Proceedings of the Ninth International Symposium on
Human Aspects of Information Security & Assurance (HAISA 2015)
127
Figure 1: Conceptual research model
The protection motivation is a positive function of risk perception, response efficacy,
self-efficacy, locus of control, injunctive norms, descriptive norms and attitude, and
a negative function of response costs. In the model, protection motivation is
controlled for by prior experience and demographic variables. Risk perception in its
turn is positively influenced by perceived vulnerability and perceived severity, and
negatively by trust in online banking.
3. Conclusions and future research
Research shows that technical security cannot guarantee the safety of online banking;
the behaviour of end users is also vital (Davinson and Sillence, 2014; Furnell et al.
2006; Liang and Xue, 2010; Ng et al. 2009; Rhee et al. 2009). It is recognized that
research is scarce in the domain of individual security related behaviour (Liang and
Xue, 2010). Anderson and Agarwal (2010 p.613) state for example: “there is limited
understanding of what drives home computer users to behave in a secure manner
online, and even less insight into how to influence their behaviour”.
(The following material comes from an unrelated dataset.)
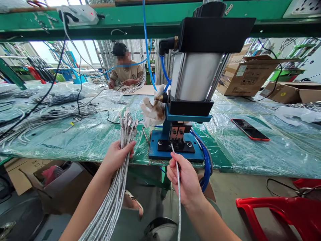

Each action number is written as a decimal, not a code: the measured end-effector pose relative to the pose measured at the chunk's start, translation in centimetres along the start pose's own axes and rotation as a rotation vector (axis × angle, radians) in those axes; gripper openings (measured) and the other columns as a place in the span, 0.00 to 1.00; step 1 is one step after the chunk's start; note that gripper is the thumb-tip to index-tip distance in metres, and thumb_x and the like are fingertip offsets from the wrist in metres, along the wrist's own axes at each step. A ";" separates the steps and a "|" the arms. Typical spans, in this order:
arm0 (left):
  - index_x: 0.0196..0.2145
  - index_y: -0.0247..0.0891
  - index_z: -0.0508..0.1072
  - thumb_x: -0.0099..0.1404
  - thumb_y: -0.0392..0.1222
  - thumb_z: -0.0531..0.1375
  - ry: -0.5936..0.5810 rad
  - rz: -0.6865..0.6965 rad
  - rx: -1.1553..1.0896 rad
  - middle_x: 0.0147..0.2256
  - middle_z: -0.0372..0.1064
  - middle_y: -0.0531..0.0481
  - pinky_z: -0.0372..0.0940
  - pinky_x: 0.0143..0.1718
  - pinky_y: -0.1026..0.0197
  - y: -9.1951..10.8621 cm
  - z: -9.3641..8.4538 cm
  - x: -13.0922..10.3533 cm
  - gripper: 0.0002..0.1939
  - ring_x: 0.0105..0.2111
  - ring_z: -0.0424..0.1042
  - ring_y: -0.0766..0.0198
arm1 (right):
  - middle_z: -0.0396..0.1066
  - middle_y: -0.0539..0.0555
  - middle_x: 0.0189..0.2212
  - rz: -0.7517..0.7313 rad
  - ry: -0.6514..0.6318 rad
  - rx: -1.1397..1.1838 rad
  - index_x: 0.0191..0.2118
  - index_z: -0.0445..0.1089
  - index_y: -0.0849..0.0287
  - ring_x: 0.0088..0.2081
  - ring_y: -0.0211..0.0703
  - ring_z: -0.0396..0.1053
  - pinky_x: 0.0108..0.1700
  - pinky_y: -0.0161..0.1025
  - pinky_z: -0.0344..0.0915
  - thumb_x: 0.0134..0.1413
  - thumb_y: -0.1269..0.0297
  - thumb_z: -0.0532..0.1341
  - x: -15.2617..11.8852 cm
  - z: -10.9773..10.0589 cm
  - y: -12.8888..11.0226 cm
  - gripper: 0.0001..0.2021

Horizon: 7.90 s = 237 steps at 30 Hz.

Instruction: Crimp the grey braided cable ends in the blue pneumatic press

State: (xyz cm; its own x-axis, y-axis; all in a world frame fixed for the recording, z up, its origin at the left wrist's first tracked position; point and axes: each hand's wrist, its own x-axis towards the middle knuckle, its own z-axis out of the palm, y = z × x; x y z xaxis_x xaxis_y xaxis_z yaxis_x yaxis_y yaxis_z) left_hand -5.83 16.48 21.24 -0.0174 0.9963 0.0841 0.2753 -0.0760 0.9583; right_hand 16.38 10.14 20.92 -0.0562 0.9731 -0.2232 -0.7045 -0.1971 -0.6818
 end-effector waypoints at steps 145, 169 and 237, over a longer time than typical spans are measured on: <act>0.28 0.36 0.73 0.56 0.56 0.66 0.015 -0.059 -0.060 0.22 0.69 0.52 0.61 0.23 0.63 0.6 0.0 -0.1 0.18 0.20 0.68 0.63 | 0.66 0.46 0.17 0.257 -0.070 0.245 0.28 0.71 0.66 0.10 0.23 0.52 0.11 0.24 0.50 0.57 0.61 0.63 1.6 -0.1 -2.1 0.12; 0.28 0.36 0.73 0.56 0.56 0.65 0.008 -0.049 -0.042 0.22 0.69 0.50 0.61 0.24 0.61 0.6 -0.1 -0.1 0.18 0.21 0.68 0.60 | 0.66 0.47 0.19 0.299 -0.147 0.333 0.34 0.73 0.71 0.13 0.23 0.54 0.13 0.24 0.54 0.56 0.71 0.63 1.4 -0.9 -2.4 0.06; 0.29 0.36 0.71 0.59 0.49 0.64 -0.007 -0.021 -0.041 0.23 0.69 0.51 0.60 0.26 0.62 0.1 -0.2 -0.1 0.13 0.22 0.69 0.62 | 0.57 0.43 0.16 0.301 -0.192 0.346 0.34 0.70 0.69 0.14 0.25 0.49 0.14 0.26 0.48 0.65 0.67 0.55 1.4 -1.0 -2.1 0.12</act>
State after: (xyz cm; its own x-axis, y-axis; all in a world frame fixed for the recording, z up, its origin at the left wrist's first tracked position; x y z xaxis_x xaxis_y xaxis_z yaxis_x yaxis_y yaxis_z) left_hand -6.02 16.39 21.35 -0.0156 0.9980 0.0618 0.2349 -0.0564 0.9704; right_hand 18.50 11.78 21.31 -0.3994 0.8899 -0.2202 -0.8288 -0.4532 -0.3281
Based on the above, it is concluded that the PMT is a suitable theory to take as a
starting point for further study. In literature, no studies were found that applied the
PMT to online banking. By applying the PMT to a new territory, it can be assessed
whether the PMT, extended with additional variables, maintains its value. The
proposed model will be evaluated in a later study on a representative sample of
Dutch online banking customers. In addition, the PMT approach seems applicable to
more fields other than online banking.